DATA PROVIDED ::
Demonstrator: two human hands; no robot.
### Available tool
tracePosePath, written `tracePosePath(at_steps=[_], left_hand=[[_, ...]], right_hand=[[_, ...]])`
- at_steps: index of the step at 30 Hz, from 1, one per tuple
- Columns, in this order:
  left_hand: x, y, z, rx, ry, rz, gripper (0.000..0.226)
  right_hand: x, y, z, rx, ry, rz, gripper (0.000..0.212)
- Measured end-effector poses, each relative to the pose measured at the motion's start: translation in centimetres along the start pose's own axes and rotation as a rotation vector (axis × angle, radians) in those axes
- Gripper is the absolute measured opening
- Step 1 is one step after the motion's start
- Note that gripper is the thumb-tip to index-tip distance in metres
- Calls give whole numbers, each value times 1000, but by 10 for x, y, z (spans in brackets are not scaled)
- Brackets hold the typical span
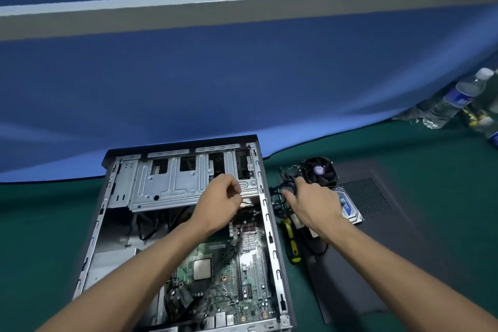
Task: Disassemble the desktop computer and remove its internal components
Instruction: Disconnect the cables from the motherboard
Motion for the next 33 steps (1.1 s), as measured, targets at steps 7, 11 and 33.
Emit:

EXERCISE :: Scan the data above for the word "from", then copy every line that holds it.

THE ANSWER ::
- at_steps: index of the step at 30 Hz, from 1, one per tuple
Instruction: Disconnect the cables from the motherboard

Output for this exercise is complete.